* _Exercise aim_:
Write down exactly the lines of the records below, beginning with the first and ending with the line that includes "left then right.".

··········

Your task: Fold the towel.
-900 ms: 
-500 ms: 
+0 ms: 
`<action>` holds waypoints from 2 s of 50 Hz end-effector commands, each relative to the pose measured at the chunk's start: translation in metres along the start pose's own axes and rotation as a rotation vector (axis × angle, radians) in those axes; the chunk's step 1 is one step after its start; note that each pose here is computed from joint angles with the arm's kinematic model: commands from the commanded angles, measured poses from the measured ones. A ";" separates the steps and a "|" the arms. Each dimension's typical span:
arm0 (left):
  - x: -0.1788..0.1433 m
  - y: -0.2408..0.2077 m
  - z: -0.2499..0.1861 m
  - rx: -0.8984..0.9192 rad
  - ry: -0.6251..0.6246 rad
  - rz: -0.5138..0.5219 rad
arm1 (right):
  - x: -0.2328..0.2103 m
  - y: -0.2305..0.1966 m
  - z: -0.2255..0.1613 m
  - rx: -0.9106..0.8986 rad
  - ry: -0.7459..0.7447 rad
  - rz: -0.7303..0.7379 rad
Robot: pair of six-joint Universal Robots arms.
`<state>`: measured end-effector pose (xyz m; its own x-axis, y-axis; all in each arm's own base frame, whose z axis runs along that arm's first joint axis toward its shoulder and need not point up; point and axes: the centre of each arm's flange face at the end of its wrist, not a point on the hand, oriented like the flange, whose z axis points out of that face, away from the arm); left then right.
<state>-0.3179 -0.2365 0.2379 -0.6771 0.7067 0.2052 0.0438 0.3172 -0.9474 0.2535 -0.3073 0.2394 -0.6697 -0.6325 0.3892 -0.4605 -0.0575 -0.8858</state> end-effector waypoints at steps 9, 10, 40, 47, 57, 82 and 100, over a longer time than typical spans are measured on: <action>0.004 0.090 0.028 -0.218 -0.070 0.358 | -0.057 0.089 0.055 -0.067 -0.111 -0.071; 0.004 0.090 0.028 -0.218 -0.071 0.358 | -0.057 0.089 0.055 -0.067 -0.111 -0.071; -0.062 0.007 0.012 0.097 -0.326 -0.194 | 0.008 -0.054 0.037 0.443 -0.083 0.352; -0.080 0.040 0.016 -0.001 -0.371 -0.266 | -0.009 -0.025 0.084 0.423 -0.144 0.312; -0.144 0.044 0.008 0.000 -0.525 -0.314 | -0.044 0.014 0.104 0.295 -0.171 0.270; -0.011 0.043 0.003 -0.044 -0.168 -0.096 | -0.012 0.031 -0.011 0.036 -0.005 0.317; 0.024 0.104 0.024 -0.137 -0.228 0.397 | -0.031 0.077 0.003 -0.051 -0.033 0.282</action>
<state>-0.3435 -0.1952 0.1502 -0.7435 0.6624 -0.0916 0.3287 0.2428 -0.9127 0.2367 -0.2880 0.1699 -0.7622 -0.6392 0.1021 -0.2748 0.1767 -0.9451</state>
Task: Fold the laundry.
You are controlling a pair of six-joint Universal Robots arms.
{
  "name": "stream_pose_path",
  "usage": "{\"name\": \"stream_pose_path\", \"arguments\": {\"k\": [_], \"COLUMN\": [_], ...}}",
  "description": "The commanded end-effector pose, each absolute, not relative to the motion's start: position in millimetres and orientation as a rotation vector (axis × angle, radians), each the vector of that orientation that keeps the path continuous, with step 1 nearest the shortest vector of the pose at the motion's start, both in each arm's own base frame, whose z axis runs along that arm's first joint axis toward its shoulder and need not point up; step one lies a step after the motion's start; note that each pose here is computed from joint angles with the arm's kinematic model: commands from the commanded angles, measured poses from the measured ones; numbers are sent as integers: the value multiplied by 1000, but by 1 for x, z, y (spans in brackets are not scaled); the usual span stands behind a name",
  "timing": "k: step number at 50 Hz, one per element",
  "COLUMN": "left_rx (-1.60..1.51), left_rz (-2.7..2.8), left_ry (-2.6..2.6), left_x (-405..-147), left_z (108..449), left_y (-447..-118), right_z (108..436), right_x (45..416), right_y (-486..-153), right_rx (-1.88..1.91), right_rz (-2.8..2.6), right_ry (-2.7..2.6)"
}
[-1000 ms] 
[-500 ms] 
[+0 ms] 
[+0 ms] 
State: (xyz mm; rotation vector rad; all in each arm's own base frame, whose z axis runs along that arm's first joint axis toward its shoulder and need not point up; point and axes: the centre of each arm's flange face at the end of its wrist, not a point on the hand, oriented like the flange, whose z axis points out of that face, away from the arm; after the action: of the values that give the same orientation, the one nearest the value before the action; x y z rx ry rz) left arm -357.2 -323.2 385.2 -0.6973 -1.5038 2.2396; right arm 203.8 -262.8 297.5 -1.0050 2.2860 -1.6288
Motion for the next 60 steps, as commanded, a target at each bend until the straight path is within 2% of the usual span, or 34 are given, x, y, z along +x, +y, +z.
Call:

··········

* _Exercise solution_:
Your task: Fold the towel.
-900 ms: 
-500 ms: 
+0 ms: 
`<action>` holds waypoints from 2 s of 50 Hz end-effector commands, each relative to the pose measured at the chunk's start: translation in metres along the start pose's own axes and rotation as a rotation vector (axis × angle, radians) in those axes; the chunk's step 1 is one step after its start; note that each pose here is computed from joint angles with the arm's kinematic model: commands from the commanded angles, measured poses from the measured ones. A ";" separates the steps and a "|" the arms. Each dimension's typical span:
arm0 (left):
  - x: -0.1788..0.1433 m
  - y: -0.2408..0.2077 m
  - z: -0.2499..0.1861 m
  - rx: -0.8984..0.9192 rad
  - ry: -0.6251..0.6246 rad
  - rz: -0.5138..0.5219 rad
arm1 (right):
  - x: -0.2328..0.2103 m
  - y: -0.2305..0.1966 m
  - z: -0.2255..0.1613 m
  - rx: -0.9106..0.8986 rad
  - ry: -0.7459..0.7447 rad
  - rz: -0.7303..0.7379 rad
Robot: pair of six-joint Universal Robots arms.
`<state>`: measured end-effector pose (xyz m; its own x-axis, y-axis; all in each arm's own base frame, whose z axis runs along that arm's first joint axis toward its shoulder and need not point up; point and axes: the centre of each arm's flange face at the end of its wrist, not a point on the hand, oriented like the flange, whose z axis points out of that face, away from the arm); left then right.

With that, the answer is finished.